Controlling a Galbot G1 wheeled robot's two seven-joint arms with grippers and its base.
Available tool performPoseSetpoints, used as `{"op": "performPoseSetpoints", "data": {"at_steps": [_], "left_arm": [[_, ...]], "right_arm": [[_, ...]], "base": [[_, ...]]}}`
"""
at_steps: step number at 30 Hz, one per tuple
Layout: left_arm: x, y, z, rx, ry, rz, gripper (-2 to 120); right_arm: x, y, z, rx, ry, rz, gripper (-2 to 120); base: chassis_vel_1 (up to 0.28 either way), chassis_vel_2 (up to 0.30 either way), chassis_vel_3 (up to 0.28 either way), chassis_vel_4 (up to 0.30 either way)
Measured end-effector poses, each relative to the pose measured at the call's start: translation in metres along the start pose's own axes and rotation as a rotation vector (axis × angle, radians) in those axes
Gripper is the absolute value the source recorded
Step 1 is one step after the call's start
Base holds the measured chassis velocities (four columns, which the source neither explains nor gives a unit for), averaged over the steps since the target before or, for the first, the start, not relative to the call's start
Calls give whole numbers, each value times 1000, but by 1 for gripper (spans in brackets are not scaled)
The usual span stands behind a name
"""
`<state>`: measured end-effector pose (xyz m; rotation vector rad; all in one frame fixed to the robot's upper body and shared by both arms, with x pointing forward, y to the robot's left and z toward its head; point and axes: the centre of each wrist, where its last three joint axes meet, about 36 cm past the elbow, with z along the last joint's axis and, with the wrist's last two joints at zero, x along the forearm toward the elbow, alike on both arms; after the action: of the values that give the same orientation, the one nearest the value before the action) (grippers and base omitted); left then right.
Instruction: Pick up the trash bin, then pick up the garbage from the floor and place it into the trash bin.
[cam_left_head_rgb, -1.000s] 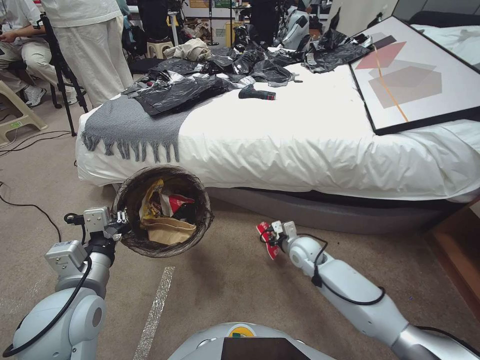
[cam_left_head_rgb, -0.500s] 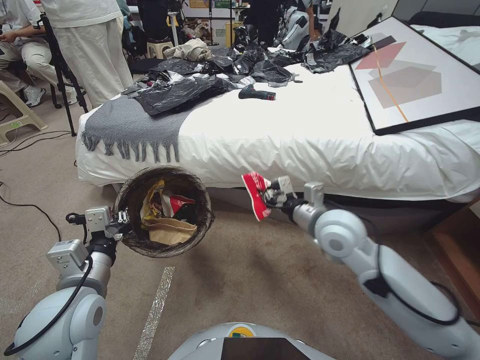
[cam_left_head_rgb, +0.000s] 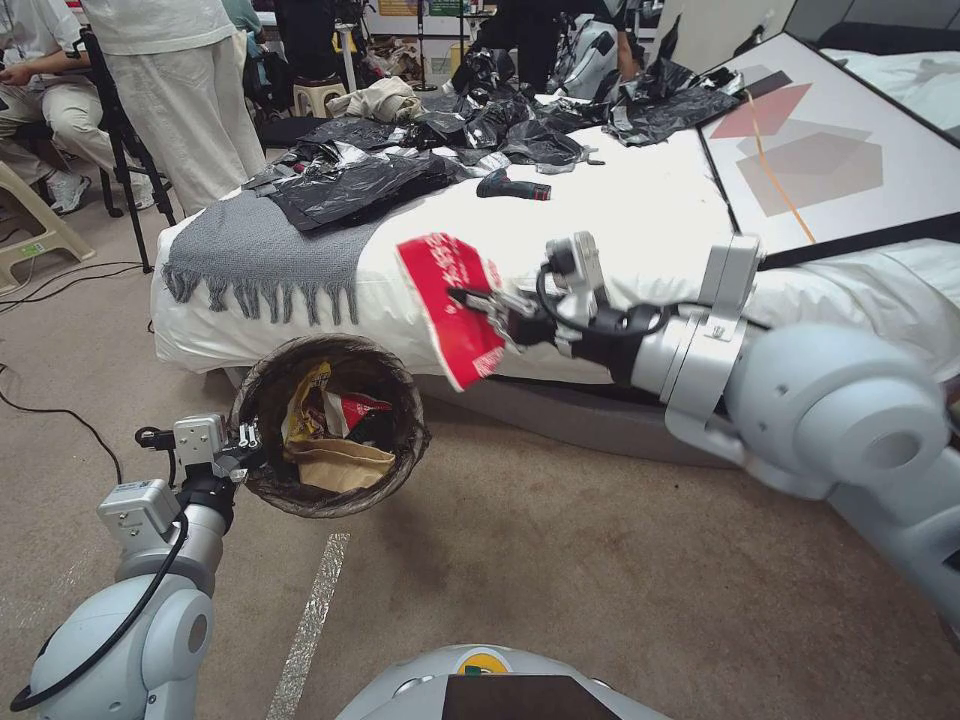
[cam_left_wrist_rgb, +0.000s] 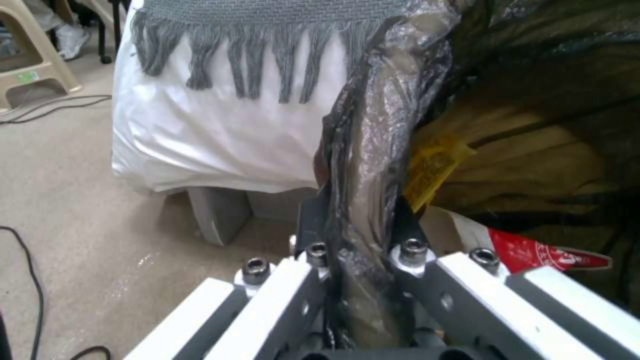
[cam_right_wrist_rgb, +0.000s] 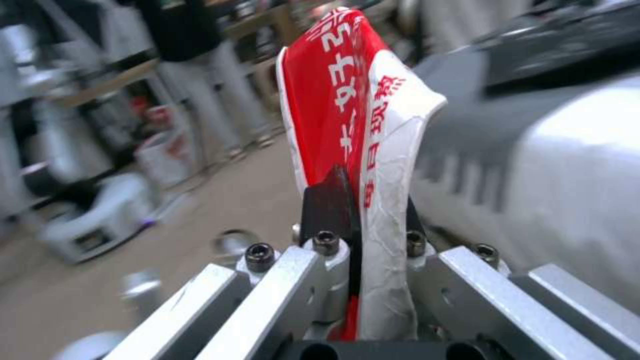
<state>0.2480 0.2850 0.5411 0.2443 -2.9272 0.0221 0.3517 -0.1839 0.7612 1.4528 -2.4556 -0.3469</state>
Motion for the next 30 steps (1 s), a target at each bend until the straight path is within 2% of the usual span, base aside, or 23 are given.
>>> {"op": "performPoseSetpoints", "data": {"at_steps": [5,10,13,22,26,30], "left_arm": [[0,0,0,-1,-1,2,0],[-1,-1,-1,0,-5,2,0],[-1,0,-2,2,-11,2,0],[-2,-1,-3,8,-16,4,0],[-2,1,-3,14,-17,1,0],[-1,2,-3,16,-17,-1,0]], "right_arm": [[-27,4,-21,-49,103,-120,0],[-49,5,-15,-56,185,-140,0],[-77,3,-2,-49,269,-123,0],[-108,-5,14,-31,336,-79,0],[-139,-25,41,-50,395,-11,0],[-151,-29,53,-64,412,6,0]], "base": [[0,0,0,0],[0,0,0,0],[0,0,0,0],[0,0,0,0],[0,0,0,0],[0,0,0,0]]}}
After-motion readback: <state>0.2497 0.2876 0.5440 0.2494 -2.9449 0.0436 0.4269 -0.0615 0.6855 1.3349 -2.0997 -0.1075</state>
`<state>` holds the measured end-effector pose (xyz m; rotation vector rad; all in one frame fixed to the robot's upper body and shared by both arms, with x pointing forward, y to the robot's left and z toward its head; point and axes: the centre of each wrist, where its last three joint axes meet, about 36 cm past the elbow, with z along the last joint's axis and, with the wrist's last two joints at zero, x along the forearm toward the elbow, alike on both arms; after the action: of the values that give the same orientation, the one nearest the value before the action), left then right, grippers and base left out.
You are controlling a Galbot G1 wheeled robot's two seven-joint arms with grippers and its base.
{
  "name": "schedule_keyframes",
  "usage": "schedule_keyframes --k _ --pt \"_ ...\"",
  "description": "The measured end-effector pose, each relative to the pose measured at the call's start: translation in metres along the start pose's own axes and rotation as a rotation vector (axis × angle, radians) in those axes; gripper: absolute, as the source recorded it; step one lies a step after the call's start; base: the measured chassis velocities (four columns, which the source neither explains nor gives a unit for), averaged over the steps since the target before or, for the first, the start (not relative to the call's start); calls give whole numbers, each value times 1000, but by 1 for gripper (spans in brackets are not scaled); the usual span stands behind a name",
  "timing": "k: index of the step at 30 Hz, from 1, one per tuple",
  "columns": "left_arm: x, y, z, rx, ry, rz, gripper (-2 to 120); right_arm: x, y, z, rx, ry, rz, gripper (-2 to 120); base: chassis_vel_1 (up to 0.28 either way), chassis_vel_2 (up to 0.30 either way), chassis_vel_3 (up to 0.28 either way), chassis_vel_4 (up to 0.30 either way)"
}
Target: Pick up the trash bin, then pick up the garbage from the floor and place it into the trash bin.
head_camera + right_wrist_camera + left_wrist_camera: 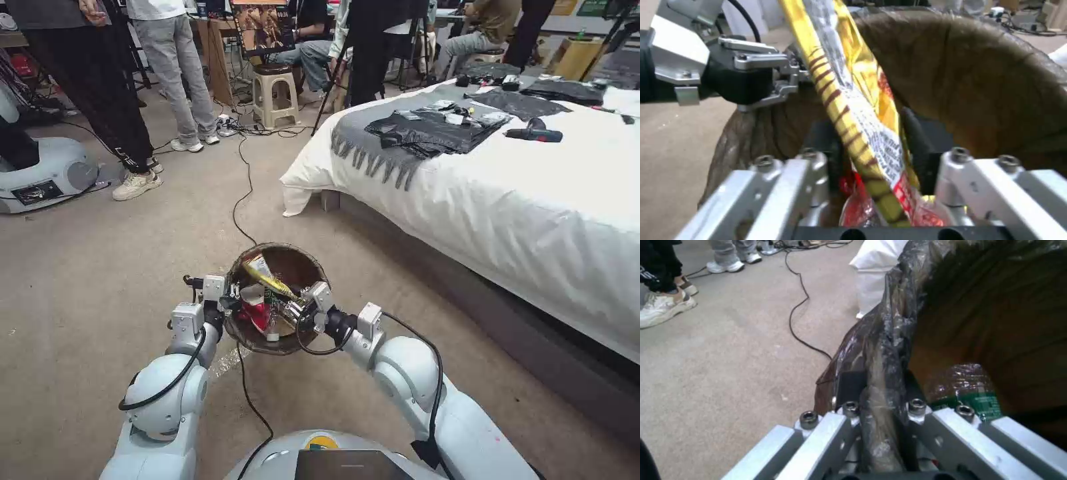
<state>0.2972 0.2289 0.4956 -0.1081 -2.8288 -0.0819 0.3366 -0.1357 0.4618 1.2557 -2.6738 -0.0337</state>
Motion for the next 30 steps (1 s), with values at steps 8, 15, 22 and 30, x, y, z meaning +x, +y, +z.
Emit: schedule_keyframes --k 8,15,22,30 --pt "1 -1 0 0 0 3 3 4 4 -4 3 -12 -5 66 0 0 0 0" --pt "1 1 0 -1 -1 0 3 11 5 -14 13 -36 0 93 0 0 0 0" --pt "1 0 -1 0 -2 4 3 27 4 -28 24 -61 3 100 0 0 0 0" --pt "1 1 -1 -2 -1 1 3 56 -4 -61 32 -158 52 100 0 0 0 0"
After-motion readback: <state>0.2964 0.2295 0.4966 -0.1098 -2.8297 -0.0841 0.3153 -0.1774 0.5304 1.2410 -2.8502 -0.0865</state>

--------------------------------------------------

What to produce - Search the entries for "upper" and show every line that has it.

Answer section -
`<state>`: measured end-effector pose (xyz m; rotation vector rad; all in one frame fixed to the robot's upper body and shared by both arms, with x pointing forward, y to the robot's left and z toward its head; point and axes: the centre of each wrist, where its last three joint axes meet, about 36 cm past the elbow, with z along the last joint's axis and, with the wrist's last two joints at zero, x along the forearm toward the elbow, alike on both arms; after the action: of the values that give the same orientation, the one nearest the value before the action) (grippers and base omitted); left then right.
`<state>` holds the measured end-effector pose (xyz m; rotation vector rad; all in one frame fixed to the robot's upper body and shared by both arms, with x pointing forward, y to the robot's left and z toward its head; point and axes: the centre of each wrist, where its last three joint axes meet, about 36 cm past the elbow, with z along the last joint's axis and, with the wrist's last two joints at zero, x along the forearm toward the elbow, alike on both arms; after the action: of the values that give the same orientation, the one nearest the value before the action), left then right, grippers and base left out.

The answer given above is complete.